OpenClaw Guardian

The missing safety layer for AI agents.

Why?

OpenClaw gives agents direct access to shell, files, email, browser, and more. 99% of that is harmless. Guardian catches the 1% that isn't — without slowing down the rest.

How It Works

Tool Call → Blacklist Matcher (regex rules, 0ms)
              ↓
   No match     → Pass instantly (99% of calls)
   Warning hit  → 1 LLM vote ("did the user ask for this?")
   Critical hit → 3 LLM votes (all must confirm user intent)

Two Blacklist Levels

Level	LLM Votes	Latency	Examples
No match	0	~0ms	Reading files, git, normal ops
Warning	1	~1-2s	`rm -rf /tmp/cache`, `chmod 777`, `sudo apt`
Critical	3 (unanimous)	~2-4s	`rm -rf ~/`, `mkfs`, `dd of=/dev/`, `shutdown`

What Gets Checked

Only three tool types are inspected:

exec → command string matched against exec blacklist
write / edit → file path canonicalized and matched against path blacklist
Everything else passes through instantly

LLM Intent Verification

When a blacklist rule matches, Guardian asks a lightweight LLM: "Did the user explicitly request this?" It reads recent conversation context to prevent false positives.

Warning: 1 LLM call. Confirmed → proceed.
Critical: 3 parallel LLM calls. All 3 must confirm. Any "no" → block.

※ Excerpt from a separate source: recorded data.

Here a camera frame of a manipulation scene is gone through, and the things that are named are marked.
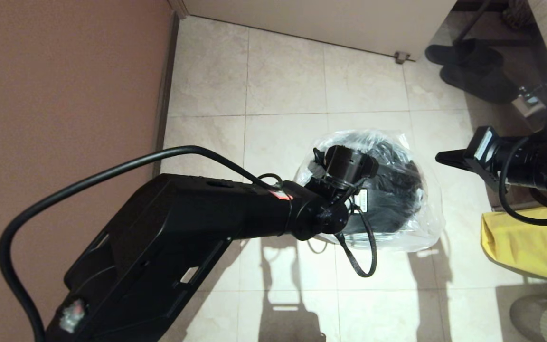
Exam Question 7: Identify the dark mop head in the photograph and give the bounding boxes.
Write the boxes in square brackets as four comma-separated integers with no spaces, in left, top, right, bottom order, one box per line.
[500,0,533,31]

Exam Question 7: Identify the clear plastic trash bag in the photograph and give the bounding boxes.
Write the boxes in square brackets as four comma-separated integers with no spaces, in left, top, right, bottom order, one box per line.
[294,129,446,252]

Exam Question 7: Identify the left arm looped black cable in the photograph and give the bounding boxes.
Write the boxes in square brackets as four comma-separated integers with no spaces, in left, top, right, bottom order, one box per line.
[335,209,378,278]

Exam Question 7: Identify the dark slanted pole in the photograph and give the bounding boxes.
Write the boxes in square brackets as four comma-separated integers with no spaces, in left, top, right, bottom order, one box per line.
[453,0,492,46]

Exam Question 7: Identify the white door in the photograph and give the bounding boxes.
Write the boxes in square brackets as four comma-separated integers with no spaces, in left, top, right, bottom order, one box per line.
[181,0,459,63]

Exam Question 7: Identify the grey round trash bin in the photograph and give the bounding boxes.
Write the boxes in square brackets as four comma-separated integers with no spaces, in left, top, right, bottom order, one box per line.
[319,135,425,237]

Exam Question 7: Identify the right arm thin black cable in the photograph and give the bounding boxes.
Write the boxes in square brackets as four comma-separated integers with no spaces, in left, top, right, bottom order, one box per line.
[498,137,547,227]

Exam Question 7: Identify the yellow fabric bag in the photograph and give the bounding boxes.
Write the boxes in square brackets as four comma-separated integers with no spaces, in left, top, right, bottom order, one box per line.
[481,202,547,285]

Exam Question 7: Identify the black slipper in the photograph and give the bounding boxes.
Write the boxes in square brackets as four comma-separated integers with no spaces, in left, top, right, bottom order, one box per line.
[439,64,519,106]
[424,40,504,73]

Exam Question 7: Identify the left arm long black cable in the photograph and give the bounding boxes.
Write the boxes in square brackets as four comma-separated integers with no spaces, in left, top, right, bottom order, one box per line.
[0,145,283,342]

Auto-discovers a cheap/fast model from your existing OpenClaw provider config (prefers Haiku). No separate API key needed.

LLM Fallback

Critical + LLM down → blocked (fail-safe)
Warning + LLM down → asks user for manual confirmation

Blacklist Rules

Critical (exec)

rm -rf on system paths (excludes /tmp/ and workspace)
mkfs, dd to block devices, redirects to /dev/sd*
Writes to /etc/passwd, /etc/shadow, /etc/sudoers
shutdown, reboot, disable SSH
Bypass: eval, absolute-path rm, interpreter-based (python -c, node -e)
Pipe attacks: curl | sh, wget | bash, base64 -d | sh
Chain attacks: download + chmod +x + execute

Warning (exec)

rm -rf on safe paths, sudo, chmod 777, chown root
Package install/remove, service management
Crontab mods, SSH/SCP, Docker ops, kill/killall

Path Rules (write/edit)

Critical: system auth files, SSH keys, systemd units
Warning: dotfiles, /etc/ configs, .env files, authorized_keys

Audit Log

Every blacklist hit logged to ~/.openclaw/guardian-audit.jsonl with SHA-256 hash chain — tamper-evident, each entry covers full content + previous hash.

Installation

openclaw plugins install openclaw-guardian

Or manually:

cd ~/.openclaw/workspace
git clone https://github.com/fatcatMaoFei/openclaw-guardian.git

Token Cost

Scenario	% of Ops	Extra Cost
No match	~99%	0
Warning	~0.5-1%	~500 tokens
Critical	<0.5%	~1500 tokens

Prefers cheap models (Haiku, GPT-4o-mini, Gemini Flash).

File Structure

extensions/guardian/
├── index.ts                # Entry — registers before_tool_call hook
├── src/
│   ├── blacklist.ts        # Two-tier regex rules (critical/warning)
│   ├── llm-voter.ts        # LLM intent verification
│   └── audit-log.ts        # SHA-256 hash-chain audit logger
├── test/
│   └── blacklist.test.ts   # Blacklist rule tests
├── openclaw.plugin.json    # Plugin manifest
└── default-policies.json   # Enable/disable toggle

License

MIT